With the Nov. 6 midterm elections approaching, media outlets are analyzing the pivotal factors that will influence many of the tight races across the country and the likely outcomes on Election Day.
Some have criticized President Trump's approach to key issues and say that it will backfire for Republicans, particularly as he ramps up political pressure around illegal immigration and the migrant caravan. And although Democrats are expected to flip the House, some have cast doubt on the idea of a "blue wave," predicting smaller victories for the party than previously anticipated.
Take a look at our latest blog: Media Bias Fuels Political Violence in America. Can We Change? As always, see our media bias ratings to see how your favorite source stands.
And check out some other big stories this week: Trump Considering Executive Order To End Birthright Citizenship, Jair Bolsonaro Wins Presidential Election in Brazil, and Trump Says the 'Fake News Media' Are 'the true Enemy of the People'.
Snippets from the Right
A wave or a whimper? Here's why 2018 doesn’t feel exactly like the last few 'wave' midterm elections
"Had the midterm elections been held one year ago, it would have been a disaster for Republicans.

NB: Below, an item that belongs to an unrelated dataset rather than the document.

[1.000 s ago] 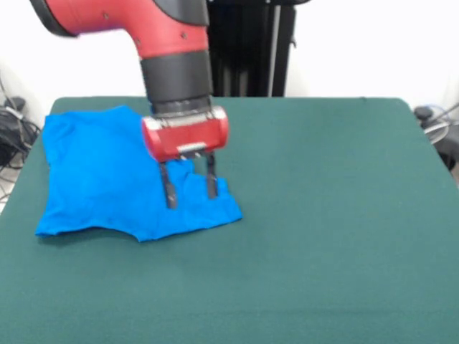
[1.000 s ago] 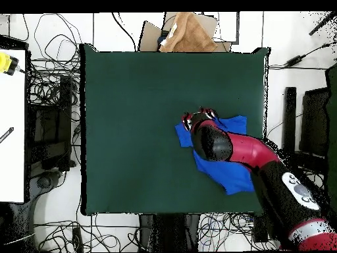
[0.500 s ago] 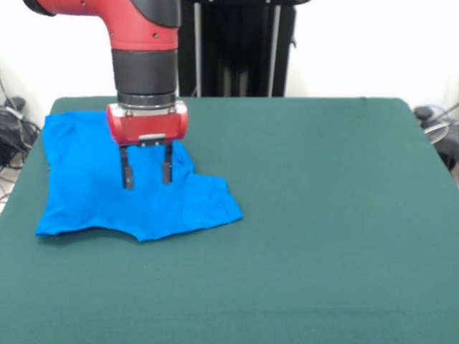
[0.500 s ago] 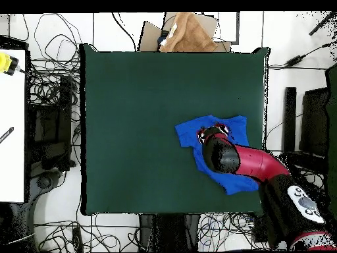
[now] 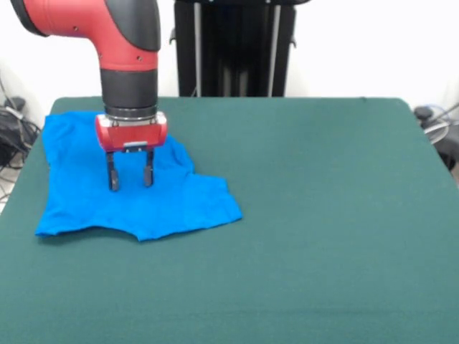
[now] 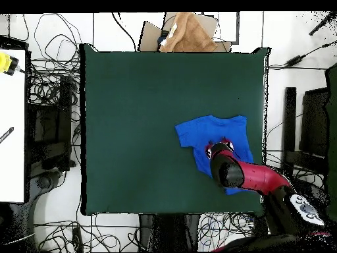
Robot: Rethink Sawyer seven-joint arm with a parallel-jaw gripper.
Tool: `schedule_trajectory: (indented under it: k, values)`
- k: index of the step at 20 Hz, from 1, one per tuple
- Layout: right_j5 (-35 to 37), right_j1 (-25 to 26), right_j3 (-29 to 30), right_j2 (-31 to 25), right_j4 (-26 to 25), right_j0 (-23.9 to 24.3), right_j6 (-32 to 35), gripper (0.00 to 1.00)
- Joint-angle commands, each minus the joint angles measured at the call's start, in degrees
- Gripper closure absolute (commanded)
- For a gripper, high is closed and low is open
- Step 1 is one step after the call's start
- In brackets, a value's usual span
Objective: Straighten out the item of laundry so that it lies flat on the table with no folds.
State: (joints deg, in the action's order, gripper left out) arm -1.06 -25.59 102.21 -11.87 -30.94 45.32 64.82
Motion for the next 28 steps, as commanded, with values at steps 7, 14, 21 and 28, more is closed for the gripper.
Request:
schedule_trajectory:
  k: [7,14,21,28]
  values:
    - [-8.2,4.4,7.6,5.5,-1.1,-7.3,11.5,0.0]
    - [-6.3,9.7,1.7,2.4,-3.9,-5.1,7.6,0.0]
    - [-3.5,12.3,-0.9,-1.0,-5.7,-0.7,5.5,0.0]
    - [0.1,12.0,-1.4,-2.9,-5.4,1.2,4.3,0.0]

And then … it wasn’t. Not completely, anyway. Tax reform passed, and despite countless pundits declaring how unpopular it was, the law grew in popularity once it passed and now sits at roughly even in terms of support and opposition.
This is not a prediction of a coming fabulous night for Republicans, at least not in the House of Representatives. If we define a "wave" as being an election where 30 seats or more change hands, that still seems quite likely, as the FiveThirtyEight forecast puts the median expected outcome around 39 seats as of press time.
But at least for now, the indicators suggest a shift far less dramatic than the 63 seats Republicans picked up in the 2010 wave. Had the election been held a year ago, we very well could have been looking at that scenario. Today, while it is more likely than not that Republicans will lose control of the House, that we are even able to imagine and discuss a possible scenario where they do retain control is a testament to how things have changed over the last year."
Snippets from the Center
"After two years of wielding no practical political power in Washington, the Democratic Party faces a strong chance of winning control of the U.S. House of Representatives in next week’s election, with Republicans likely to keep the Senate.
Taking a majority in even one of the chambers in the Nov. 6 elections would give Democrats a chance to more effectively oppose Republican President Donald Trump’s agenda, as well as potentially launch investigations into his administration.
Democrats have focused their closing messaging on defending the 2010 Affordable Care Act, popularly known as Obamacare, and its protection of insurance coverage for people with pre-existing conditions.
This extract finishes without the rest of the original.